– Да не ори ты, как блажной, а говори с тактом и расстановкой, – поучал новобранца Михалыч. – Повторяй за мной: «Зная, что тонем, всем, кому давал денег взаймы, прощаю и требовать с них ничего не буду». Повтори.
– Всем, кому давал взаймы, прощаю и требовать денег с них не буду, – как попугай, прогундосил молодой матрос, чем вызвал очередной приступ смеха в кубрике.
Михалыч был из старослужащих, пожелавших остаться на флоте после окончания срока службы. Как он сказал: «Я кто в деревне? Да никто. Ни избы, ни жены, ни лошади. А здесь я человек! Меня наш командир корабля на «вы» называл. Говорит: «Ты, Михалыч, не подведи, когда котлы разогреем, чтоб как ласточка летели, а за мной не заржавеет. Всей команде кочегаров по поллитре проставлю». Ну мы и дали жару. Да так, что первыми пришли на ходовых учениях. Ох и погуляли тогда».

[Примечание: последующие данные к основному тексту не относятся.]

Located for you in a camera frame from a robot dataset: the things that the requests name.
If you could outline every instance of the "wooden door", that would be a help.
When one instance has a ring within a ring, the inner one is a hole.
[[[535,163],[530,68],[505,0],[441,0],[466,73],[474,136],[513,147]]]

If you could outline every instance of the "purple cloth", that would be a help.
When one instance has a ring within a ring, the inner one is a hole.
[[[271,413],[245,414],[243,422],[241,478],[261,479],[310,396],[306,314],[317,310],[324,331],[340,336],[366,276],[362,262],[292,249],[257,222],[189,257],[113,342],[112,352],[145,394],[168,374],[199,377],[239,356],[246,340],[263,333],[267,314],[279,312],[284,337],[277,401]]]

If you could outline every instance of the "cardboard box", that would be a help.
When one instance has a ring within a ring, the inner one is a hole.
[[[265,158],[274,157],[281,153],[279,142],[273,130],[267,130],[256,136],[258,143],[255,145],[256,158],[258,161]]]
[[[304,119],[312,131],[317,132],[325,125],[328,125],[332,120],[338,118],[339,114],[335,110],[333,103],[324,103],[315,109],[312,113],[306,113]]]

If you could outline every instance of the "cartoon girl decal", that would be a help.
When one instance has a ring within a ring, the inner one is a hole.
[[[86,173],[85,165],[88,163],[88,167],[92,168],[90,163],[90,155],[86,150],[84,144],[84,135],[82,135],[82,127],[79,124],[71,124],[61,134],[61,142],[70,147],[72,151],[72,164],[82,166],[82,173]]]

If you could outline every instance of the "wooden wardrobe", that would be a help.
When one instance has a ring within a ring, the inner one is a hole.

Михалыч отучился в Кронштадте на курсах кочегарных боцманов, сдал экзамены на унтер-офицера и вместе с погонами получил распределение на Тихоокеанский флот. Он не жалел об этом. Даже рад был сменить Черное море на Желтое. Не секрет, что на востоке и выслуга шла быстрей, и платили больше, и надежда была через один-два года в старшие боцманы выйти, а это уже кондуктор, имеющий право на мундир. Так что знал Михалыч, что делать и за что жилы рвать. В отличие от меня…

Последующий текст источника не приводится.